EXERCISE DETAILS
Could you copy out all the lines in the material below where the word "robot" occurs?

┌─ EXERCISE INPUTS

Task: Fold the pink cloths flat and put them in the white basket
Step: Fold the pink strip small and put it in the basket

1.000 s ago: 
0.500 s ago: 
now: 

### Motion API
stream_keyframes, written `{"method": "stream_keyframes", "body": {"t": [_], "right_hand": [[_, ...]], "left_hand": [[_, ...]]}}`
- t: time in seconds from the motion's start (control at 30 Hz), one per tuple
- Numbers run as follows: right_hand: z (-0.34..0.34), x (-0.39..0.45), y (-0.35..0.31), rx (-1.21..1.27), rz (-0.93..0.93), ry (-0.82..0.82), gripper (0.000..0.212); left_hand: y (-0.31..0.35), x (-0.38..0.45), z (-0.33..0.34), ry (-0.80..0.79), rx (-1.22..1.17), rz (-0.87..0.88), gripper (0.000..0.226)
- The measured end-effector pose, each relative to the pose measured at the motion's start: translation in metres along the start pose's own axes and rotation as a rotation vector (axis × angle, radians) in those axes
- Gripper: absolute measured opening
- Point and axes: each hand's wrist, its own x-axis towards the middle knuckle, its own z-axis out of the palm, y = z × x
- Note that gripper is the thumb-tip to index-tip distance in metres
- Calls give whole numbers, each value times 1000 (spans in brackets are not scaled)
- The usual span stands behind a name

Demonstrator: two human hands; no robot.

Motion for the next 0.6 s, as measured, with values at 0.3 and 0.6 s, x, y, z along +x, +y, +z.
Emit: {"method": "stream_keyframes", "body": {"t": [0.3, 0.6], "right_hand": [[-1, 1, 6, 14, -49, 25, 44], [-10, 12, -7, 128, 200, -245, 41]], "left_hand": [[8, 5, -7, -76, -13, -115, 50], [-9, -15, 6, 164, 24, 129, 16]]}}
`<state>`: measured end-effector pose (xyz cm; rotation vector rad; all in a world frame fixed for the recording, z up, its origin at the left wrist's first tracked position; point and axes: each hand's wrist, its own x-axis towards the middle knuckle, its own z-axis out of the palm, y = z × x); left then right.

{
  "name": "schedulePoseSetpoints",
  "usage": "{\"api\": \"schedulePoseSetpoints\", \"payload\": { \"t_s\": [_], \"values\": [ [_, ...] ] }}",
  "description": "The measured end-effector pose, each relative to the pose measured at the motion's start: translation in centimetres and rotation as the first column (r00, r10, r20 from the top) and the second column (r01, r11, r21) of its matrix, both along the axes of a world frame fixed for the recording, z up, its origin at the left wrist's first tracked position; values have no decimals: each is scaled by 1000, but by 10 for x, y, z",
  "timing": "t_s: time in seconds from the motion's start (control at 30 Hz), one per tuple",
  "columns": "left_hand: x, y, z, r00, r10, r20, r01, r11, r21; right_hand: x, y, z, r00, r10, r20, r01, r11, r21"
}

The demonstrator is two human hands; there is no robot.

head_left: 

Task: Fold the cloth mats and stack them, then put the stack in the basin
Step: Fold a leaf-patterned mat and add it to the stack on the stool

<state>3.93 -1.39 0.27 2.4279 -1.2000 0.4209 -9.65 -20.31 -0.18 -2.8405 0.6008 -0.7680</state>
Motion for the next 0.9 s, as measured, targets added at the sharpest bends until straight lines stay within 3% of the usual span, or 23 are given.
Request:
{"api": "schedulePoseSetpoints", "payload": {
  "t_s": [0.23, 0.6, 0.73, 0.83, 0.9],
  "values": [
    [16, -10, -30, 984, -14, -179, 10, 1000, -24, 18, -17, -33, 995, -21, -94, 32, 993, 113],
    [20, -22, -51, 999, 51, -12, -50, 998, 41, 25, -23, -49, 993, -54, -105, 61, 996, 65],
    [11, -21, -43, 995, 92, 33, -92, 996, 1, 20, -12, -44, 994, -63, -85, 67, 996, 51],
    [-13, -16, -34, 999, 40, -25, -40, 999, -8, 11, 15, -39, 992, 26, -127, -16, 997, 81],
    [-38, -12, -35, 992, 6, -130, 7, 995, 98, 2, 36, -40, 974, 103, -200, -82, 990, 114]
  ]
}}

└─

TASK ANSWER
Demonstrator: two human hands; no robot.
The demonstrator is two human hands; there is no robot.

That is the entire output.